Given degree sequence of Graph G, find the number of edges in its line graph Let the degree sequence of a graph G be $d_1, d_2, ....d_V$. In Line graph of G L(G), edge of G becomes vertex of L(G). If the incident vertices on an edge of G has degree $d_i, d_j$ then corresponding edge which is vertex in L(G) has degree $d_i-1+d_j-1=d_i+d_j-2$.
So degree sequence of L(G) $:= d_1+d_2-2, d_2+d_3-2, ......d_{v-1}+d_v-2$
Number of edges of L(G) = half the degree sum = $\frac {1}{2}\{d_1+d_v+2(d_2+d_3+d_4+...d_{v-1})-2(v-1) \}=\frac {1}{2}\{2(2E)-d_1-d_v-2v+2\},$ where E is number of edges of G.
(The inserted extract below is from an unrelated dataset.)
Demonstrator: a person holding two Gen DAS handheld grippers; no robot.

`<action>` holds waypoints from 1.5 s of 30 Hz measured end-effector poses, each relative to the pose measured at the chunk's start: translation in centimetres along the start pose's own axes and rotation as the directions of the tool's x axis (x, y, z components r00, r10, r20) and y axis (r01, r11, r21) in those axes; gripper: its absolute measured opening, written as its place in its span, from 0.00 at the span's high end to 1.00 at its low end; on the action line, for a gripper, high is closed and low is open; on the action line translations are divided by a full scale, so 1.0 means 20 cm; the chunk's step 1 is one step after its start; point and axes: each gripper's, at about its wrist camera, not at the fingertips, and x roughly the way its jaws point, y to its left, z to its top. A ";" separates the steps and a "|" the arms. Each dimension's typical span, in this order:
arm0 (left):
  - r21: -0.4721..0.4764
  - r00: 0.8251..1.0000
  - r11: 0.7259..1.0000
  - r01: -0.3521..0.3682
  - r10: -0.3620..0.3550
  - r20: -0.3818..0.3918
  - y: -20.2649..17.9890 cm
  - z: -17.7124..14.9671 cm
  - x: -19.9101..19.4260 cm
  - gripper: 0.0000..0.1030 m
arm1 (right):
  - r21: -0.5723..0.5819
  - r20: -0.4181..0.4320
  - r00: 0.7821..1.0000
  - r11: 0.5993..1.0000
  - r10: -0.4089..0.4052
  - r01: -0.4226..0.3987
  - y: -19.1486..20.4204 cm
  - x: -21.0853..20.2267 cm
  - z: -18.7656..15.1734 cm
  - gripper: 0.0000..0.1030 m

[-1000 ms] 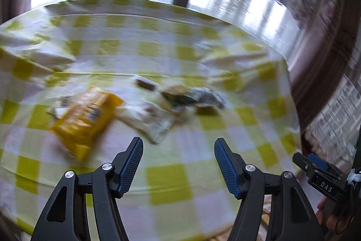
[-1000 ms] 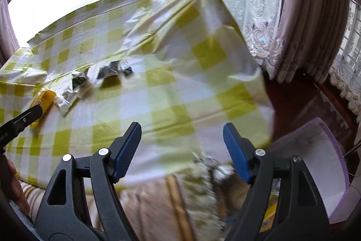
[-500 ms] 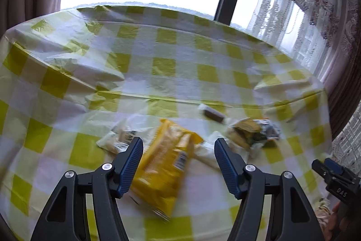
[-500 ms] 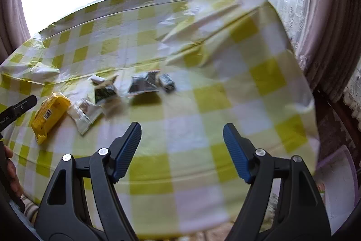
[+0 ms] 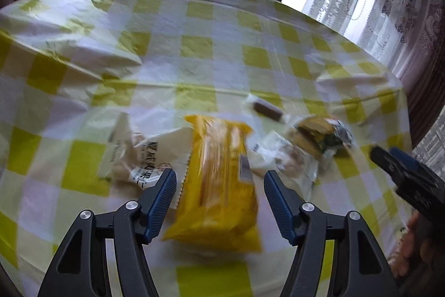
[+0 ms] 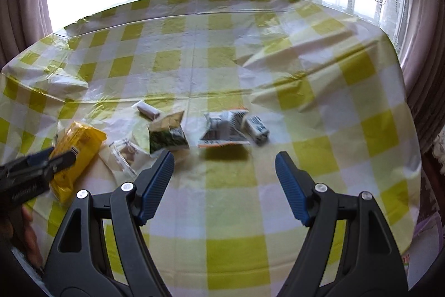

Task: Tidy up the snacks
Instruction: 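Move both open tools back over the remaining snacks, then grasp the long yellow bread bag with the left tool while the right tool grasps a small beige-green pack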

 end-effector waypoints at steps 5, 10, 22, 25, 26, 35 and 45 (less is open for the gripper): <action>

How to proceed now? Please have a look.
 A: While your idea of using the "sum of the degrees is twice the edges" formula is a good one, you need to be a bit more careful with how you add things up.  Let's work through an example with the below graph

Here there's five lines, which I'll denote by $\ell_{12}, \ell_{14},$ and so on.  The sum of the degrees is 
\begin{eqnarray*}
& & \deg(\ell_{12})+\deg(\ell_{14})+\deg(\ell_{23})+\deg(\ell_{24})+\deg(\ell_{34}) \\
&=& (d_1+d_2-2)+(d_1+d_4-2)+(d_2+d_3-2)+(d_2+d_4-2)+(d_3+d_4-2) \\
&=& 2d_1 + 3d_2 + 2 d_3 + 3d_4 - 10
\end{eqnarray*}

One key thing to notice here is that we're adding up not just $(d_1+d_2-2)$, $(d_2+d_3-2)$, etc.  Instead, we're adding up the degrees for every single edge in the graph.  This means that some vertex degrees are being added many times.  In fact, for any vertex $v_i$, we're including its degree as part of the sum of $d_i$ different edges.  In the above example, vertex $2$ had degree $3$, so when we added up all the edge degrees we included $d_2$ a total of $3$ times.  More generally, when we add up the edge degrees, we're including $d_i$ (the degree of vertex $i$) a total of $d_i$ different times.  
So the analogue of "$2d_1+3d_2+2d_3+3d_4$" is 
$$d_1(d_1)+d_2 (d_2) +d_3 (d_3) +\dots+d_v (d_v) = d_1^2+d_2^2+\dots+d_v^2.$$ 
The $-10$ part corresponds to subtracting off a $2$ for each edge in the graph.  So more generally we'd be subtracting off $2|E|$.  This means that we have 
\begin{eqnarray*}
2 (\# \textrm{ edges in } E(G)) &=& \sum_{(i,j) \in E(G)} \deg(\ell_{ij}) \\
&=& \sum_{i=1}^v d_i^2 - 2|E| \\
&=& \sum_{i=1}^v d_i^2 - d_i
\end{eqnarray*}
Where for the last step I used that the number of edges was half the sum of the vertex degrees.